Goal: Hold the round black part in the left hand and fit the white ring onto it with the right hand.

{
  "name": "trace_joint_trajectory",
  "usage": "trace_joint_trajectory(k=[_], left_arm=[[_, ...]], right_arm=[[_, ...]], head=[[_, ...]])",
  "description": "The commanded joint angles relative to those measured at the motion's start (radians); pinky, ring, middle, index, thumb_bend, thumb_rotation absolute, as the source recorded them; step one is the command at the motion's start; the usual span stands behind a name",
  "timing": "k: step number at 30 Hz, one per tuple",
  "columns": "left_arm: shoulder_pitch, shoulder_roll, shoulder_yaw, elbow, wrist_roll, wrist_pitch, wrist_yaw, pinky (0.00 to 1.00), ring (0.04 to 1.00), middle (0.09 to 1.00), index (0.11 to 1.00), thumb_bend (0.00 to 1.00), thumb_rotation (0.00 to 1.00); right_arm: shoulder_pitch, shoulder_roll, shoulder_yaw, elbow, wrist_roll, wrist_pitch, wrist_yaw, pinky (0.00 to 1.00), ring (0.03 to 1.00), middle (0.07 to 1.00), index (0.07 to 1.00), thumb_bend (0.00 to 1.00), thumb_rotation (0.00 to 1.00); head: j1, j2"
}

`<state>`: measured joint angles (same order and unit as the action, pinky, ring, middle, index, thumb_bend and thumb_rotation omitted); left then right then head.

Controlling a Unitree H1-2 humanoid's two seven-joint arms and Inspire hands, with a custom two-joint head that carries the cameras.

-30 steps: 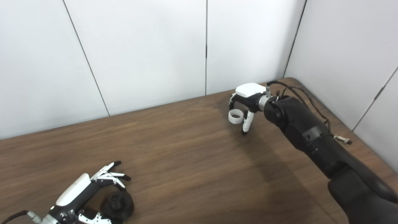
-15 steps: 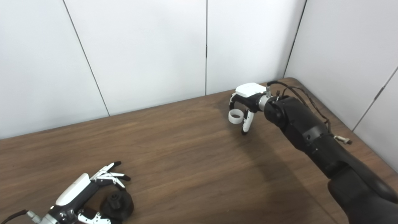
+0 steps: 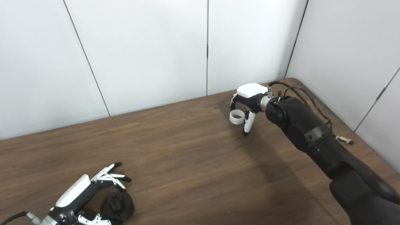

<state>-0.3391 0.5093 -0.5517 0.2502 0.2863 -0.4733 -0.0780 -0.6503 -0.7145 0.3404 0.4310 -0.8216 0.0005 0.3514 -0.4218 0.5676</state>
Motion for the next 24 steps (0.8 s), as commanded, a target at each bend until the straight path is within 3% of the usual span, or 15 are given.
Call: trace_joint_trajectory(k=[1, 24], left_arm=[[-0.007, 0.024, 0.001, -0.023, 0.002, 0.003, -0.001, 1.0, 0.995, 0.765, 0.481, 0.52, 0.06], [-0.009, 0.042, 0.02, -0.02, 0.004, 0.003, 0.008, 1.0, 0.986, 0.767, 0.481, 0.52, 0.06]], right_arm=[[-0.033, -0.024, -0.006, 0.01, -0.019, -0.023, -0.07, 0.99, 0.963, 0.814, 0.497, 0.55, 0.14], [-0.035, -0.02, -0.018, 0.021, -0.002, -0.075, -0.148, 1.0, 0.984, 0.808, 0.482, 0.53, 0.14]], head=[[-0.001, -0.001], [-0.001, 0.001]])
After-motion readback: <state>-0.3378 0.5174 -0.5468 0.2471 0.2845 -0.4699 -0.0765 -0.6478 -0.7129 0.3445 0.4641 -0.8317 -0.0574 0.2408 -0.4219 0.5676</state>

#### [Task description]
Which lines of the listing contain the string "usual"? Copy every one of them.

#### [Solution below]
  "description": "The commanded joint angles relative to those measured at the motion's start (radians); pinky, ring, middle, index, thumb_bend, thumb_rotation absolute, as the source recorded them; step one is the command at the motion's start; the usual span stands behind a name",
Motion for the next 24 steps (0.8 s), as commanded, a target at each bend until the straight path is within 3% of the usual span, or 15 are given.

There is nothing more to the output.